When Neville wrote those words about ‘the demise of Premier League clubs in Yorkshire’ he was staring at a table containing no clubs from the region, with Leeds, Sheffield Wednesday and Huddersfield all mired in a miserable mid-table Championship cluster. Hull and Middlesbrough were both doing significantly better – and would be promoted that season – but those clubs are on the periphery of both Yorkshire and the Premier League. Nobody saw their one-season sojourns in the top flight as a resurgence for Yorkshire football. But this season feels different.

Central to that sea change has been the willingness of Huddersfield and Leeds to embrace life outside the provinces, with the Terriers managed by a German and counting an Australian, a Dane and a Beninese among their key players. The only Yorkshiremen are in the stands and the boardroom.

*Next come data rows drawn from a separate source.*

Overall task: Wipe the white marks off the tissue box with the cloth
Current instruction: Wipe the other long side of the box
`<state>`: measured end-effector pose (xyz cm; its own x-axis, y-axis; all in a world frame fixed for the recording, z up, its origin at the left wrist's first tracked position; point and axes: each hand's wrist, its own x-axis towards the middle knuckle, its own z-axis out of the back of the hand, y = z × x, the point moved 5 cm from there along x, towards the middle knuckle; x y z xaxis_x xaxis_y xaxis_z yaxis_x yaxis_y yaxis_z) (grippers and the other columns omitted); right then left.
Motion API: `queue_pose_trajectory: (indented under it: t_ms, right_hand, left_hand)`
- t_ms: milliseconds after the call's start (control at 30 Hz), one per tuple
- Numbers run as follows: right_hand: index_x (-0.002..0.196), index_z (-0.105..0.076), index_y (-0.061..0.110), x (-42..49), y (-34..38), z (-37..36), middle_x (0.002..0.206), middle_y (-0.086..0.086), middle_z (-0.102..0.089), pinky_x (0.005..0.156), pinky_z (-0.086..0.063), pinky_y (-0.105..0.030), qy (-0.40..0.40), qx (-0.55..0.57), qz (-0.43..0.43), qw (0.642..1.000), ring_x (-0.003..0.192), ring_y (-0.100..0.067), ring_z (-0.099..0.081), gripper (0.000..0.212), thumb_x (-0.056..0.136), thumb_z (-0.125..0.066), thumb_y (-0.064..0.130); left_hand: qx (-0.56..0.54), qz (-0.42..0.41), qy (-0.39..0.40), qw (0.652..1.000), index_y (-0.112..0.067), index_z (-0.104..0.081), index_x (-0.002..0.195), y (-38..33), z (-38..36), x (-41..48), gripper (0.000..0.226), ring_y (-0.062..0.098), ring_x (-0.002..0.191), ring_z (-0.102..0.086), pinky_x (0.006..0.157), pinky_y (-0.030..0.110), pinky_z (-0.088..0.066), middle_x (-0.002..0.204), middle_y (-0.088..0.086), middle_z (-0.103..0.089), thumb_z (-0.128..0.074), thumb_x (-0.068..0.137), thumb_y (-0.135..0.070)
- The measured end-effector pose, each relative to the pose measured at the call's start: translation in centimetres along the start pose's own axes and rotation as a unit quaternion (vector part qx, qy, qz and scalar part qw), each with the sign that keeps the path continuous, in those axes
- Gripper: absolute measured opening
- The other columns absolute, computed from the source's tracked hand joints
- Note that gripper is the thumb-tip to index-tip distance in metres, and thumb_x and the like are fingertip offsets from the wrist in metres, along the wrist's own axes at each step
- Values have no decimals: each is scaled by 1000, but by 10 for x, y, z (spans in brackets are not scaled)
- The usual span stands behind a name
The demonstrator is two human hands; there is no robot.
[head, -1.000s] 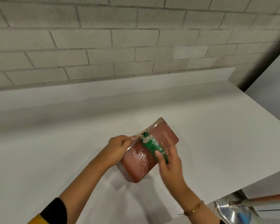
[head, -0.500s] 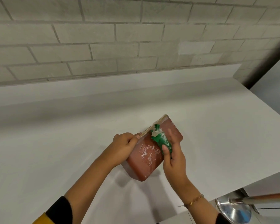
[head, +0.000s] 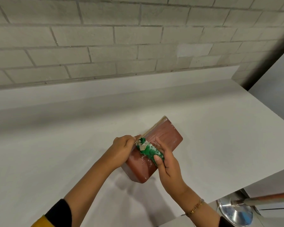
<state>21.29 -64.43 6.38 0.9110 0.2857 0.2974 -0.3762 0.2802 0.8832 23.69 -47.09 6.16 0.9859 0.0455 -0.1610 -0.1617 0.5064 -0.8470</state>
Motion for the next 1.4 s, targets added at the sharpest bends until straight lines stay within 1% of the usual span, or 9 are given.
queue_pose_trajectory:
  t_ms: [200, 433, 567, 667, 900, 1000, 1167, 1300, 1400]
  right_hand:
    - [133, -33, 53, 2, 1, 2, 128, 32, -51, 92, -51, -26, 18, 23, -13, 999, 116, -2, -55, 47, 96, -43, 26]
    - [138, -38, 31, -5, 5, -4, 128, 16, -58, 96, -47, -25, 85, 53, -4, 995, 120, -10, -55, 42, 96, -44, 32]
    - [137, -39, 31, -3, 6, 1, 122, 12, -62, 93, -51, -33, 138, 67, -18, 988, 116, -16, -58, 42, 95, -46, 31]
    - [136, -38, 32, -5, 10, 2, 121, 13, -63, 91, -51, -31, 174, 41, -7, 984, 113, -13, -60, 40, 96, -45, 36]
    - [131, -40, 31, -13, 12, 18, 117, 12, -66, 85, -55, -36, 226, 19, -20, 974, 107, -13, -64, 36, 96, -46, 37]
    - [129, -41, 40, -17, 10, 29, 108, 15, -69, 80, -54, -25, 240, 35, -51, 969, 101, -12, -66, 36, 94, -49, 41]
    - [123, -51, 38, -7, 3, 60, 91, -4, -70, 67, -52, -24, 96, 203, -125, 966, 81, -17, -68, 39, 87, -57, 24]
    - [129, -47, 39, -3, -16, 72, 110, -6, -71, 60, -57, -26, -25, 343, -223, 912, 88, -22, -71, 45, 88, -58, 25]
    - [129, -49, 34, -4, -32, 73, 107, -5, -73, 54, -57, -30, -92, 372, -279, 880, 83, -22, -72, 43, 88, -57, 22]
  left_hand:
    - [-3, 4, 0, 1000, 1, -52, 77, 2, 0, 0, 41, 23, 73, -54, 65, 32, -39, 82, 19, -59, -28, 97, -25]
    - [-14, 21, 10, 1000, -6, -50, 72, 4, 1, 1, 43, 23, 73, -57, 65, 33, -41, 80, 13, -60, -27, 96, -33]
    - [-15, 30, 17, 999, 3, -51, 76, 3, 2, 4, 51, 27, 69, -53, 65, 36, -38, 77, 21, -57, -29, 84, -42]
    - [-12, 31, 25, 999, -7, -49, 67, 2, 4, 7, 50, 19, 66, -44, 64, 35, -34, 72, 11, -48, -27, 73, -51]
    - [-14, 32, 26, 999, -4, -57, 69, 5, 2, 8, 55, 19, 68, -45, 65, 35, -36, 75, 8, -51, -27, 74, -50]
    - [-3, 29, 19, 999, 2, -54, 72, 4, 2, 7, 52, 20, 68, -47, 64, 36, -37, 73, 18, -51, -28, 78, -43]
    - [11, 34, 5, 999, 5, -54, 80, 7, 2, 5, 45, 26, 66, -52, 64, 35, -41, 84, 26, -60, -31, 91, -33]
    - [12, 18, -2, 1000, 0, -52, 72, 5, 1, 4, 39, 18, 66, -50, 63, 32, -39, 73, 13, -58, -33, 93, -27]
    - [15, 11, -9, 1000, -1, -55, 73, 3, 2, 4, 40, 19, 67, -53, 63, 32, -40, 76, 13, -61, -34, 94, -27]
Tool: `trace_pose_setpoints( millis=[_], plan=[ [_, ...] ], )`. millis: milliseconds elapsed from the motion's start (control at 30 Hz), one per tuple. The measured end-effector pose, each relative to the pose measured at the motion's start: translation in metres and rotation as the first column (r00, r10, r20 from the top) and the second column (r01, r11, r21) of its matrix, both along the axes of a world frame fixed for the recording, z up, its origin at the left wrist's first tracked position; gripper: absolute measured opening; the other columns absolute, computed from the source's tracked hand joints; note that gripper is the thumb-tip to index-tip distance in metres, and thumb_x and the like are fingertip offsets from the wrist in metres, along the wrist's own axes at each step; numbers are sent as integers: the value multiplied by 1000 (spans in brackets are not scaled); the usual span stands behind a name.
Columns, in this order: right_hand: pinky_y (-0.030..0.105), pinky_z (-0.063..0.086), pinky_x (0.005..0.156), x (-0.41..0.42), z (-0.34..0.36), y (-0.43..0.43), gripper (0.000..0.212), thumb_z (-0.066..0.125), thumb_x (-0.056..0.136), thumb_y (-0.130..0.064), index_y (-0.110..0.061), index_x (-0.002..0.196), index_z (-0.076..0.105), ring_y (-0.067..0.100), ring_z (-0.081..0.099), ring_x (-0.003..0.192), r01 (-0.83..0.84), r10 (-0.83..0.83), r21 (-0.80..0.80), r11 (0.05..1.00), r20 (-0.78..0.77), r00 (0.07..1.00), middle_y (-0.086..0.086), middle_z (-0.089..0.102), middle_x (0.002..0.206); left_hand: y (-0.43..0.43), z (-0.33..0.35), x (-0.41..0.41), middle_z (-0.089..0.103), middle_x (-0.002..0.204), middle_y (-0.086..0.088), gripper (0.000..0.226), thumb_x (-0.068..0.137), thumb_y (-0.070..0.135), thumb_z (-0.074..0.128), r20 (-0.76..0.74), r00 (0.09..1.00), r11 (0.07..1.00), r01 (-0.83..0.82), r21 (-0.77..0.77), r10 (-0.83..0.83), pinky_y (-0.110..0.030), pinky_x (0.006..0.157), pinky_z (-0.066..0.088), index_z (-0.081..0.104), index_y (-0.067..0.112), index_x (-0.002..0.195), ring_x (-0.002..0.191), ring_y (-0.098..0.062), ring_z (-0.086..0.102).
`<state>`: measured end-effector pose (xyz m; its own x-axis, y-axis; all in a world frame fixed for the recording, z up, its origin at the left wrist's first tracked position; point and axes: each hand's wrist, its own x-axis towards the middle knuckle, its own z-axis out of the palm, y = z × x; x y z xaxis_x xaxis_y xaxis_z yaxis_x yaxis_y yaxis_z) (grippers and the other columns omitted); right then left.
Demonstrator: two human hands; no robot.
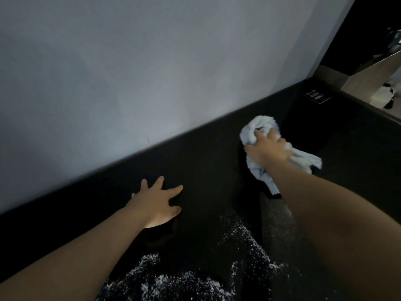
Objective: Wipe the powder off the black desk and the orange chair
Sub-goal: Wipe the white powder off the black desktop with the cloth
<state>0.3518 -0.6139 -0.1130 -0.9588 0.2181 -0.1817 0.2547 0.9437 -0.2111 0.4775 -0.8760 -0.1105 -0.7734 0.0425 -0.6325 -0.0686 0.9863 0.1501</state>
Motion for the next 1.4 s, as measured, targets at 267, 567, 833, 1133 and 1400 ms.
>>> trace_pose_setpoints(
  millis=[267, 567, 833, 1133, 1400],
  plan=[
    [47, 32, 100, 96, -6, -56, 46, 47, 84, -39, -37, 130, 47, 31, 33, 128, -589, 596, 112, 800, -44, 802, -8, 32, 150, -3, -1, 15, -15, 159, 0, 62, 99, 28, 34, -59, 998, 1000, 9, 1, -9, -54, 116, 1, 1, 38, 150, 144, -36, -16],
    [44, 39, 97, 120, 17, 1, 58, 37, 81, -44, -26, 135, 43, 33, 43, 121, -270, 277, 76, 960, -89, 957, 2, 42, 142, -1, 7, 71, -14, 159, 2, 59, 101, 24, 30, -41, 997, 998, 61, 33, -60, -52, 117, 2, 1, 27, 152, 145, -29, -16],
    [44, 44, 79, 229, -8, -48, 44, 47, 74, -40, -28, 115, 59, 34, 55, 103, -520, 520, 35, 854, -120, 846, -2, 56, 128, 1, 5, 106, -10, 160, 3, 56, 100, 26, 26, -45, 996, 995, 77, 61, -74, -53, 117, 1, 5, 26, 153, 146, -28, -14],
    [50, 35, 101, 229, 11, -25, 55, 47, 89, -37, -28, 140, 31, 34, 31, 130, -111, 110, 22, 994, 62, 992, 1, 27, 150, -29, 18, 154, -8, 160, 8, 50, 103, 38, 21, -71, 997, 990, 21, 143, -10, -44, 117, 8, 10, 33, 152, 146, -23, -15],
    [26, 46, 83, 301, 8, -128, 45, 53, 84, -22, -24, 129, 52, 15, 52, 100, -591, 573, -255, 765, -149, 806, -6, 56, 114, -55, 4, 188, -8, 160, 4, 54, 102, 36, 22, -181, 982, 997, -35, 67, 47, -45, 120, 7, 4, 28, 152, 146, -23, -15]
  ],
)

Meanwhile, Leeds are owned by an Italian, managed by a Danish-born Spanish international and boast a Swede as their talisman. There is little that feels provincial about football in West Yorkshire in 2017. Except the fans and their accents at Elland Road, as they sing Marching On Together as if they might possibly be marching towards some kind of triumph rather than another slow death.

It may yet all end in disaster, with the Tigers tumbling down the division like Mike Phelan’s Tigers and Leeds losing ground to leave thousands of Yorkshire folk shaking their heads and muttering that they “bloody knew is was too good to be true”, but for now allow us all to dream that the children of tomorrow will know that this vast, wonderful county has some truly great football clubs.